As I stood on one leg and heaved Hazer’s forty-two pound butt into my (previously) clean and dog hairless SUV, I was once again thankful that he isn’t an eighty-five pound GSD. Riding in the car is one of Hazer’s favorite things to do, but he didn’t show much enthusiasm for it that day. After a few wobbly attempts to copilot from the console, he curled up in the back corner of the cargo bay and didn’t move until we pulled into the office. As per his usual behavior, Hazer sprang to his feet and commenced shrieking while I went in to announce our arrival. Probably a moot point given the cacophony of noise coming from the parking lot.
Fortunately, the office was deserted. Hazer is dog-reactive and even in his weakened state I knew he’d never miss an opportunity to try to kick some doggy ass. We didn’t need the drama, so he waited while I got the all-clear. (Pet peeve: Vet’s offices that are designed in a way that fail to allow enough space for reactive or shy pets to get in and out without having to endure or cause additional trauma.) Thankfully, I was able to wrangle Hazer out of the SUV and gimp our way into the office together.

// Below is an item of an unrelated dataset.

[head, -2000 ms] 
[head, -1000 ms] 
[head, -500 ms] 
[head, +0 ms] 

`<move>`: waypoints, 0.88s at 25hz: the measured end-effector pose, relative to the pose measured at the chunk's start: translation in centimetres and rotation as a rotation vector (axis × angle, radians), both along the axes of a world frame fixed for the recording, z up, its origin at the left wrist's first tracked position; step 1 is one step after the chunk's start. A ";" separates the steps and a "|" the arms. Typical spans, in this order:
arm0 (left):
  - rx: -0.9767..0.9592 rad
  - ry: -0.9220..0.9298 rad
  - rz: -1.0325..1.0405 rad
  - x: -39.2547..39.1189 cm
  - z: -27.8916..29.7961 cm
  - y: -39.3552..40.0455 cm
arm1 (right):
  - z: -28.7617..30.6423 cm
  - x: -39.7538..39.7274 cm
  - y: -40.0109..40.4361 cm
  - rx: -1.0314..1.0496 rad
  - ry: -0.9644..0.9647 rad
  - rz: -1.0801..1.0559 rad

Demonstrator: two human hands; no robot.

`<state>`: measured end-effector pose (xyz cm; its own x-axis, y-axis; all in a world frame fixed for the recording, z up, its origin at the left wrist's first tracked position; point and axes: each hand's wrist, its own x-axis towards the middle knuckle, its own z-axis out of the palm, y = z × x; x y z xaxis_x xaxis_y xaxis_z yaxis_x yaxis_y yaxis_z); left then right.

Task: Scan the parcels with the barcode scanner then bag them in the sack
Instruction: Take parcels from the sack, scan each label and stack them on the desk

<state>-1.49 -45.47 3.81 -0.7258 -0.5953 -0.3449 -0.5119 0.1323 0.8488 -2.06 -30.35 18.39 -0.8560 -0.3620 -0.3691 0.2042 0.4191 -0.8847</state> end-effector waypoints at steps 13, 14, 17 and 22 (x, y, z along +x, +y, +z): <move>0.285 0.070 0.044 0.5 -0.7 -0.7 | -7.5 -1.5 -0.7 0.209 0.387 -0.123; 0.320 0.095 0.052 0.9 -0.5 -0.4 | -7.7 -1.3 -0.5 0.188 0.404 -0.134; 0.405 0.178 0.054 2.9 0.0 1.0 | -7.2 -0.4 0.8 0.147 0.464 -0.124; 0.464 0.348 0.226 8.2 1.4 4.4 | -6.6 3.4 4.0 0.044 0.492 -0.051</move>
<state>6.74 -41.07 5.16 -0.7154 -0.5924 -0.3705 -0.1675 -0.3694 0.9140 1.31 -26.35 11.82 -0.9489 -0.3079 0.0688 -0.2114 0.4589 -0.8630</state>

I love my vet. That bears saying again: I love my vet. First on the long list of reasons to adore her: she’s an experienced ACD owner herself. She GETS this curmudgeonly, stoic, serious breed. That makes for oh, so many things I don’t have to explain to her about my dog because she’s been there, done that with her own gang of bad-ass dogs. Whereas one vet might suggest an elderly dog sometimes plays mind games over their food, my vet believes me when I say food and games are not his gig. Like me, she’s known this dog since he was thirteen weeks old. She knows his quirks and his “death doesn’t scare me” attitude about most things in life. She knows that while he’d try rip any dog a new one, he’s never met a person he didn’t like and while he looks kind of mean, he’s really got a heart of gold. (Well, unless you’re another dog) But most important, my vet knows that when she looks Hazer in the eye and asks him how he feels, his answer is always going to be “ready to roll!” even when he can barely stand up.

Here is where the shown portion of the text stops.